Lexington 911 operators used a manual method during the computer-aided system failures, which caused delays


Lexington s Public Safety Operations Center is at a retrofitted juvenile detention center.

Photo/Charles Bertram/Tribune News Service

By Beth Musgrave
Lexington Herald-Leader

LEXINGTON, Ky. — Lexington is scrambling to figure out why its computer-aided dispatch system — which helps E911 operators route emergency calls to police and fire — has gone down twice in one week.

The system went down for more than two hours Monday. It went down again for about 20 minutes Tuesday, said Jonelle Patton, director of Enhanced 911 for the city.

During the outages, E911 operators switch to a manual system which helps them determine which officer, fire or EMS crew to assign to the emergency call. The computer-aided dispatch system does that automatically.

“It does not affect incoming calls,” Patton said.
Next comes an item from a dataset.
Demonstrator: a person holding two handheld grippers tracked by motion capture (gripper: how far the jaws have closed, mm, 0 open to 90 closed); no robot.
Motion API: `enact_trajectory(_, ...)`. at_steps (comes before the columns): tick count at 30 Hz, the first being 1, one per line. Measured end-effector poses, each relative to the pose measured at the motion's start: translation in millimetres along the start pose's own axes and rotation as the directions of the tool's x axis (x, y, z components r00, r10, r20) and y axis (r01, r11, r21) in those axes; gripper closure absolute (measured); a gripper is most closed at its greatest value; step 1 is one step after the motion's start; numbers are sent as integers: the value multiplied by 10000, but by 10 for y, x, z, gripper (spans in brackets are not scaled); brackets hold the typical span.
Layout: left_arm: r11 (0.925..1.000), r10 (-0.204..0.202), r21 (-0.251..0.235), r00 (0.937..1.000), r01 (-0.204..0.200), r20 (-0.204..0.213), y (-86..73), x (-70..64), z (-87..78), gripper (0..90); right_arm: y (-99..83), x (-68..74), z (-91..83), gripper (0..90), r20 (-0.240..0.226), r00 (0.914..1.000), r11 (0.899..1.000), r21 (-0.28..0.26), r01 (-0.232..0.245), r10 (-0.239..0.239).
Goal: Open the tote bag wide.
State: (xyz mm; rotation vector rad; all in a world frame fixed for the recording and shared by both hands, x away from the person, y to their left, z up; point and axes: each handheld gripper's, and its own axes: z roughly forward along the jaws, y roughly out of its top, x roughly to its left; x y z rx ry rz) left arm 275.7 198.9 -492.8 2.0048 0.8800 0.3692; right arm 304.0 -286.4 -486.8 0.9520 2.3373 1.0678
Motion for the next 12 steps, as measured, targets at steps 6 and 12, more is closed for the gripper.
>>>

“They are still working on trying to figure out why we are having the glitches we are having now. We haven’t had any for over two months.”

Dispatch switched to a paper-based system to route calls during the outages, which caused some delays in response times.

The city has used computer-aided dispatch for decades. The current system was purchased in 2021. Patton said they have had issues with the system lagging prior to this week’s problems. Those issues were due to memory and storage issues, which were fixed, she said.

On Wednesday, the city was working with information technology services to determine why the system went out, she said.

“We are up and running,” Patton said. “They are currently monitoring the system.”

During a severe wind storm in early March, the city’s call processing into E911 was overloaded, which made reaching 911 difficult. A power surge also knocked out part of the system state-wide, city officials said at the time.

Calls were coming in but operators couldn’t answer for a short period of time, Patton said in early March. Operators were able to call those people back on different phones, she said.

Patton said the call processing issue and the computer-aided dispatch problems are not related and are two different systems.

The Lexington-Fayette Urban County Council has asked for a review of the city’s storm response after the early March storms. That review is scheduled to be heard in early May.